RESULTS/DISCUSSION: At baseline, the PEF score of case 1 was 41% (predicted age-height norm) and the PEF score of case 2 was 14%, indicating severe expiratory compromise. Both had extreme energy requirements (3300 kcal/day; 3500 kcal/day). The baseline swallowing scores of case 1 and 2 were as follows: PAS, 8 and 8; Yale, 9 and 10; NZSS, 4 and 7; and FOIS, 1 and 1, respectively, indicating profound dysphagia. At week 3 of 7 of RMST, swallow function improved to allow both to commence oral intake, followed by tracheostomy decannulation. At weeks 10 and 11, full dysphagia resolution was achieved (FOIS = 7; PAS = 1, Yale = 2, NZSS = 0), with PEF at 70% and 48% predicted respectively.
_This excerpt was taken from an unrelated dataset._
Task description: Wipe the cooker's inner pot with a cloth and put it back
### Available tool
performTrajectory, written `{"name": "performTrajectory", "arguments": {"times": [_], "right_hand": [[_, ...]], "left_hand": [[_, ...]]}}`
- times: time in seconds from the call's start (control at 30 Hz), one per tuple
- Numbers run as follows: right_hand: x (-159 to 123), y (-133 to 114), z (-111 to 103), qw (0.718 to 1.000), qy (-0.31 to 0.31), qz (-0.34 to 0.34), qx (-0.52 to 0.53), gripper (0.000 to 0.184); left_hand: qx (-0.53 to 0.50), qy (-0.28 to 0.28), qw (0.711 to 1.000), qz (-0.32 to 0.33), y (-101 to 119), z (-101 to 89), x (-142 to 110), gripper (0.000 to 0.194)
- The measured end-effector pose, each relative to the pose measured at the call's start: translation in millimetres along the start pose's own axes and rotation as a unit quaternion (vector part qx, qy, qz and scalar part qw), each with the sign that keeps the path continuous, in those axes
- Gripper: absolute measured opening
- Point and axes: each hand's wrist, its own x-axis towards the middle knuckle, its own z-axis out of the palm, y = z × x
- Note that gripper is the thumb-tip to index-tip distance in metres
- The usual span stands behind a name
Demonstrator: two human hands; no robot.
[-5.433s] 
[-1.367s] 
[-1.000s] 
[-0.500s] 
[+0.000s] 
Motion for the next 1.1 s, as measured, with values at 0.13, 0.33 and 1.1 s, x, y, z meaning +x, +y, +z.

Both patients continued RMST, and at discharge from the acute facility, PEF was 84% and 80% predicted respectively.
The addition of RMST assisted swallow and pulmonary rehabilitation in both cases and was clinically viable to deliver. Controlled validation trials are now required.
在因大量组织损失而导致 ICU 获得性失代偿的患者中,呼吸和吞咽功能受损并不少见,可能需要长期康复。
本研究的目的是检查吸气和呼气呼吸肌力量训练(RMST)对两名因大量组织损失而明显失代偿的重症监护患者的呼吸和吞咽功能的影响。
病例 1 为 19 岁男性,全身烧伤面积 80%;病例 2 为 45 岁男性,因 A 组链球菌肌炎需要四肢截肢。两者均需长时间重症监护和机械通气。两者在试验前均接受常规强化肺部和吞咽康复治疗;然而,慢性吸入和分泌物清除不良仍然存在。在最初受伤后 25 周和 26 周,分别使用 EMST150(呼气)和 Threshold IMT(吸气)设备进行 RMST。在基线和整个治疗过程中,收集的数据包括呼气峰流速(PEF)、人体测量学指标、吸入风险(渗透-吸入量表[PAS])、咽部清除率(耶鲁咽部残留量表)、分泌物(新西兰分泌物量表[NZSS])和内镜下的功能性饮食(功能性口腔摄入量表[FOIS])。
结果/讨论:在基线时,病例 1 的 PEF 评分为 41%(预测年龄-身高正常),病例 2 的 PEF 评分为 14%,表明严重的呼气功能障碍。两者的能量需求都非常高(每天 3300 千卡;每天 3500 千卡)。病例 1 和 2 的基线吞咽评分如下:PAS,8 和 8;耶鲁,9 和 10;新西兰 SS,4 和 7;FOIS,1 和 1,表明严重的吞咽困难。在 RMST 的第 3 周和第 7 周,吞咽功能得到改善,使两人都开始口服摄入,随后气管切开套管被拔除。在第 10 周和第 11 周,完全解决了吞咽困难(FOIS=7;PAS=1,耶鲁=2,新西兰 SS=0),PEF 分别达到预测值的 70%和 48%。两名患者均继续接受 RMST,在急性治疗机构出院时,PEF 分别达到预测值的 84%和 80%。
RMST 辅助吞咽和肺部康复在这两个病例中都有效,并且在临床可行的情况下进行。现在需要进行对照验证试验。